# What to produce
Scan the data below for the string "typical". Copy every line where it appears.

(Dataset excerpts)

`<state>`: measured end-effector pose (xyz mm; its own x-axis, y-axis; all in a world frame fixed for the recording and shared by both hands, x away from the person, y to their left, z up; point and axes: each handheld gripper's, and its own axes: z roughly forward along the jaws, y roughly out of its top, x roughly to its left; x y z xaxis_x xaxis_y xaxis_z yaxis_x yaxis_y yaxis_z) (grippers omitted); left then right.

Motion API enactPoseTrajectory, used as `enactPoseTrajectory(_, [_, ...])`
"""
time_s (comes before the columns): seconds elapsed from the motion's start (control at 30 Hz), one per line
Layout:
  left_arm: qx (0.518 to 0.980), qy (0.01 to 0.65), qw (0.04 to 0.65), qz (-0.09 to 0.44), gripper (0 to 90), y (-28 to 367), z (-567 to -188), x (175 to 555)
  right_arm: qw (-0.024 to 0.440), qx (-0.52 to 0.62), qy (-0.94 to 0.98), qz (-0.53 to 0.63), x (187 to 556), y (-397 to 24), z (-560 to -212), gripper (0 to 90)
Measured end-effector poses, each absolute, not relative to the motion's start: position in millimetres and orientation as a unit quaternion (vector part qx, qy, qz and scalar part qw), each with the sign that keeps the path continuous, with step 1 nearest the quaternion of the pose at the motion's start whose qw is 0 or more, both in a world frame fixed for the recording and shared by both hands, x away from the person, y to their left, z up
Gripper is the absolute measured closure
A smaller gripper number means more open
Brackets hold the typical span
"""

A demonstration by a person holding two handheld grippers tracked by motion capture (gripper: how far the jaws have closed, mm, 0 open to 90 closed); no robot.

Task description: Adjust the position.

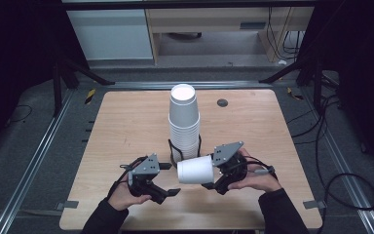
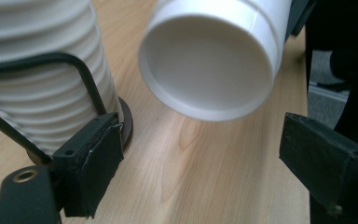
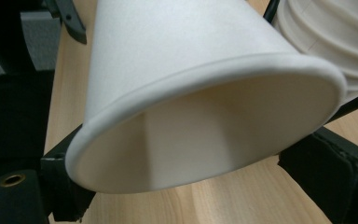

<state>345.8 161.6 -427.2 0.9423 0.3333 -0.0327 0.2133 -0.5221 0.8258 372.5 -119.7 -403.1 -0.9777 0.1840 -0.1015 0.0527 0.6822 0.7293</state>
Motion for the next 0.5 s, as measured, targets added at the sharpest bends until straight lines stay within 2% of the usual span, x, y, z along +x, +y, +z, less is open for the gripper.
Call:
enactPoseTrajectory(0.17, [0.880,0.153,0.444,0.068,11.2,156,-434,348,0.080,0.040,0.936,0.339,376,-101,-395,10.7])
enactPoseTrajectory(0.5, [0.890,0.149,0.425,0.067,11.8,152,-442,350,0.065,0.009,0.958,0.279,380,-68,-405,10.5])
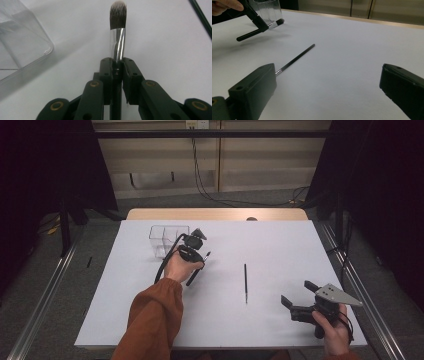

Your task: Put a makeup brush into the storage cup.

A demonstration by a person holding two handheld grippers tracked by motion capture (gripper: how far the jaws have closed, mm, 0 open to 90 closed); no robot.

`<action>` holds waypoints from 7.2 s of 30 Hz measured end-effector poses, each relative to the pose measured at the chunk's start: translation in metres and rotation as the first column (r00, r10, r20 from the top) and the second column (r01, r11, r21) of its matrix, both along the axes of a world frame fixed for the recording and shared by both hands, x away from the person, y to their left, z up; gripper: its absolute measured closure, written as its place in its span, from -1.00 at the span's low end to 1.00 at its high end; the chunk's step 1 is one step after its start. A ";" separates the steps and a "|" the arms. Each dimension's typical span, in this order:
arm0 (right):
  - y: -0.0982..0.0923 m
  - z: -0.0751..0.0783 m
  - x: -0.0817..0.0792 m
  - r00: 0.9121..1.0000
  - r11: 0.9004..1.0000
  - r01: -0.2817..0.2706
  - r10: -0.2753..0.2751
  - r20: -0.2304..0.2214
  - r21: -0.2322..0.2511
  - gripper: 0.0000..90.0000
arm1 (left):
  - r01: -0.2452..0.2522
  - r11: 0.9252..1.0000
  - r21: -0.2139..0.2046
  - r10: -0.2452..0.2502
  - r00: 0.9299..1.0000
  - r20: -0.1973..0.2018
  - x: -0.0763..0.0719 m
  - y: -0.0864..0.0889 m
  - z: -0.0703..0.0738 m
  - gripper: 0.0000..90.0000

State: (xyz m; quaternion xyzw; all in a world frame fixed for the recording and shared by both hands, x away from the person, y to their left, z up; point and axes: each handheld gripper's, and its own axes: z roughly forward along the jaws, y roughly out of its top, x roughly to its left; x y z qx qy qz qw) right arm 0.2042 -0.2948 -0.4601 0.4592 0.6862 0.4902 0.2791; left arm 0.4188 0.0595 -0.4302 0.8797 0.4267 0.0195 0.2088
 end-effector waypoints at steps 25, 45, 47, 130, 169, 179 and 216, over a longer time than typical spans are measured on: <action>0.001 0.000 0.000 1.000 1.000 -0.006 0.006 0.004 0.004 -1.00 | 0.063 0.969 -0.238 -0.018 0.982 0.189 -0.027 0.019 0.017 0.76; 0.002 0.001 0.001 1.000 1.000 -0.017 0.017 0.012 0.002 -1.00 | 0.074 0.927 -0.369 0.047 0.951 0.307 -0.036 0.039 0.023 0.76; 0.002 0.001 0.001 1.000 1.000 -0.017 0.017 0.012 0.002 -1.00 | 0.070 0.923 -0.377 0.059 0.946 0.320 -0.037 0.041 0.024 0.76; 0.003 0.003 0.000 0.999 0.999 -0.027 0.025 0.043 0.034 -1.00 | 0.091 0.830 -0.551 0.288 0.776 0.561 0.001 0.096 0.072 0.76; 0.004 0.002 0.000 0.999 0.999 -0.039 0.038 0.025 0.026 -1.00 | 0.086 0.841 -0.534 0.299 0.749 0.591 0.030 0.086 0.044 0.76; 0.004 0.002 0.000 0.999 0.999 -0.037 0.036 0.026 0.024 -1.00 | 0.077 0.865 -0.496 0.276 0.752 0.599 0.031 0.082 0.035 0.75; 0.004 0.002 0.000 0.999 0.999 -0.038 0.037 0.023 0.022 -1.00 | 0.059 0.895 -0.443 0.230 0.789 0.569 0.029 0.083 0.006 0.75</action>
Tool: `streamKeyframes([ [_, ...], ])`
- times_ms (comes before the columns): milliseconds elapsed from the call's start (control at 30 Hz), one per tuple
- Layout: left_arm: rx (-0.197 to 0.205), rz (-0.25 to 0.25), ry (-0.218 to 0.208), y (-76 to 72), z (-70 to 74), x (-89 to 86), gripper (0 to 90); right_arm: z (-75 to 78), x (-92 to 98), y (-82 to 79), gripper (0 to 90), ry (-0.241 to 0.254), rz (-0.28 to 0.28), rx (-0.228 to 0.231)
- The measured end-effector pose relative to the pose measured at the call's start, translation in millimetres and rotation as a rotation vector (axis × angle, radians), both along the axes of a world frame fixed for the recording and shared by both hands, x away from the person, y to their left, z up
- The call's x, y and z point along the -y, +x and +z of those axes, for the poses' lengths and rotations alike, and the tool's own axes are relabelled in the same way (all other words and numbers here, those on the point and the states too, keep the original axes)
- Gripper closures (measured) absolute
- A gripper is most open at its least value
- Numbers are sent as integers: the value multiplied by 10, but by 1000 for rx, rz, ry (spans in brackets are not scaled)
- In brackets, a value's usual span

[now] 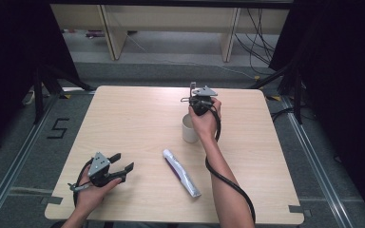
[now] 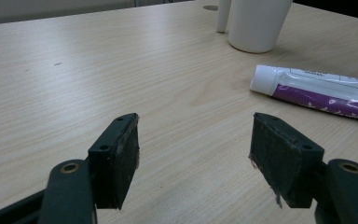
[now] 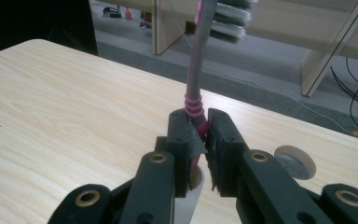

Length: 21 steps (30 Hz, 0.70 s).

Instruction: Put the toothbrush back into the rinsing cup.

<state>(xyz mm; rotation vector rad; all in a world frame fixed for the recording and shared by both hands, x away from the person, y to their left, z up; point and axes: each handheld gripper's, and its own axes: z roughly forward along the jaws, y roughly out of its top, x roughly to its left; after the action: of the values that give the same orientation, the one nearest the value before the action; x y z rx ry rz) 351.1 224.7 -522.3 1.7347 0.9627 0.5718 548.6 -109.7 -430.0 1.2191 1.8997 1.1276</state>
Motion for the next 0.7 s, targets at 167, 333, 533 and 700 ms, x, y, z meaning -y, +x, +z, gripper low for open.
streamKeyframes([
  [167, -1, 2, 4, -2, 1, 1, 321, 1, 8, -2, 802, -11, 6, -11],
  [333, -4, 4, 7, -3, 3, 1, 321, -7, 11, -3, 801, -26, 9, -23],
  [533, -4, 3, 7, -3, 3, 1, 322, -10, -4, -13, 800, -28, 7, -28],
  [700, 0, 0, -1, 1, 0, 0, 321, -7, -6, -22, 800, -43, 7, -32],
])
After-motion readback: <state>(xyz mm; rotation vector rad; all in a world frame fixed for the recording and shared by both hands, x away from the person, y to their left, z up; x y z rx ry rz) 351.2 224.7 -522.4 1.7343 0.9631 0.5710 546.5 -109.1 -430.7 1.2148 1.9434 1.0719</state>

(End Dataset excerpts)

# Final answer
Brackets hold the typical span
`<action>` holds waypoints from 7.2 s of 30 Hz measured end-effector poses, each relative to the pose measured at the chunk's start: translation in metres and rotation as the first column (r00, r10, r20 from the top) and the second column (r01, r11, r21) of its matrix, both along the axes of a world frame fixed for the recording and shared by both hands, x away from the person, y to their left, z up; gripper: its absolute measured closure, written as its place in its span, from -1.00 at the span's low end to 1.00 at its high end; the chunk's step 1 is one step after its start. A ";" separates the steps and a "|" the arms. Each dimension's typical span, in this order:
 end-effector waypoints at steps 25, 45, 47, 130, 169, 179 and 216, over a longer time than typical spans are measured on: <action>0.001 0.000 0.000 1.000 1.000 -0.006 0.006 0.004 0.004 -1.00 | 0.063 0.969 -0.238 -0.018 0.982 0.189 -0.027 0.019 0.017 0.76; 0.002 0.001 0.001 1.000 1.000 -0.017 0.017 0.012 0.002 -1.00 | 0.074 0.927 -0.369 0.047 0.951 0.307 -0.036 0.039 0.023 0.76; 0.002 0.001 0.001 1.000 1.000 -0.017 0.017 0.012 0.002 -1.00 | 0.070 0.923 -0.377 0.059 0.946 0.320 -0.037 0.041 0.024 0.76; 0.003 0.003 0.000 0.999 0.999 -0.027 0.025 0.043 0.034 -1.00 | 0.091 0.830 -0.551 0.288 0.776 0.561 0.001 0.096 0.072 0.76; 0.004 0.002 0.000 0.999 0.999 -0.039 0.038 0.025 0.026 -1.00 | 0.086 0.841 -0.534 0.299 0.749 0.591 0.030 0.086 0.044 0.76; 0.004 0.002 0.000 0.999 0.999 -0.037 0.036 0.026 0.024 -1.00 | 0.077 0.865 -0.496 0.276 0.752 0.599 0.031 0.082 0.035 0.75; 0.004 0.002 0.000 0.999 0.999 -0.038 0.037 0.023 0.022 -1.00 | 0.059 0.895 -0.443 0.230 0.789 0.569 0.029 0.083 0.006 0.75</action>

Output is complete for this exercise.